The October 2nd seminar was hosted by the Commission Bishops’ Conferences of the European Communities (COMECE) in cooperation with the Group of European Conservatives and Reformists and the Group of the European People’s Party at the European Parliament in Brussels.

Martin Kugler, of the Austria-based Observatory on Intolerance and Discrimination against Christians in Europe pointed to a recent opinion poll which showed that 74 percent of those surveyed felt that Christians faced “negative discrimination” compared with people of other religious faiths.
Sixty percent said that such discrimination was on the increase.

Kugler said, “Even friendly criticism of homosexuality has led to criminal investigation.”

John Deighan’s criticism of the lack of interest from politicians in anti-Christian bias was illustrated by comments made last month by Deputy Prime Minister Nick Clegg, the leader of the Liberal Democrat party, who said in a leaked draft speech that people who oppose gay “marriage” are “bigots.”  His office quickly withdrew the speech draft and published an amended version, but not until Clegg was excoriated by conservative commentators who said the speech was simply a reflection of the opinion of the elite ruling classes of London.

In July, a series of leaked emails between officials at the Home Office and Department for Education showed that schools, including religious schools, will be required to teach children to accept gay “marriage” should it be made law. David Burrowes MP, who opposes the government’s plans, wrote, “Teachers should be able to exercise their consciences according to their own views on marriage, but that could well be constrained by these proposals.

“As much as I am skeptical about the Government being able to exempt churches from conducting same-sex marriages, I also doubt whether it will be possible to construct exemptions for teachers.”

He added, “Is the Government really going to order primary school teachers to go against the views of the churches that run them?”

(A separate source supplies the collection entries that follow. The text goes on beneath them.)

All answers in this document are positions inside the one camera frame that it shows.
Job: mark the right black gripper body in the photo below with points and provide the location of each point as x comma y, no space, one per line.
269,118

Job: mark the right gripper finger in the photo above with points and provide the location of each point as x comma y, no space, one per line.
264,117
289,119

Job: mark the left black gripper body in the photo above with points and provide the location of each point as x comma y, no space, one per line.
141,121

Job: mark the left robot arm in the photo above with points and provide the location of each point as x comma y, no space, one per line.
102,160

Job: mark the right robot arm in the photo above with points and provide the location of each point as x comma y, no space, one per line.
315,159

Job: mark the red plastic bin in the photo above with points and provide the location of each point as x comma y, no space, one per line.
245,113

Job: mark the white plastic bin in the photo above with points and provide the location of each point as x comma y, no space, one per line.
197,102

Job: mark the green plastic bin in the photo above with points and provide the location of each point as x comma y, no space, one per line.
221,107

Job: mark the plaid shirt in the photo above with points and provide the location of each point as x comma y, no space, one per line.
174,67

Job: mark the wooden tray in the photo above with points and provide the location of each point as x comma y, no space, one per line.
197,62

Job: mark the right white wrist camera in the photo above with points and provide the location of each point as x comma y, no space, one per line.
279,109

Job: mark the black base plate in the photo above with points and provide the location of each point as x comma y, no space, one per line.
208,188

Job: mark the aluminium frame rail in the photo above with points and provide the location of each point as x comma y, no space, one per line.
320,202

Despite the enthusiasm among of some politicians for the homosexualist movement’s goals, recent findings by Britain’s Office for National Statistics (ONS) showed that homosexuals comprise an even tinier minority than has been claimed. ONS found that only 1.1 per cent of British people identify themselves as homosexual and 0.4 say they are bisexual. These numbers were taken from a survey this year of 765,000 people around the country, and is in sharp contrast to the six percent previously claimed by the government. The ONS found slight regional differences in the numbers, with 2.4 per cent of adults in London identifying themselves as gay, lesbian or bisexual.

British Prime Minister David Cameron has been told that there is increasing opposition within his own party to the plan to redefine marriage. A poll found that over 70 percent of Conservative Party Constituency Chairmen around the country believe that the idea is a threat to the party’s chances in the next election cycle.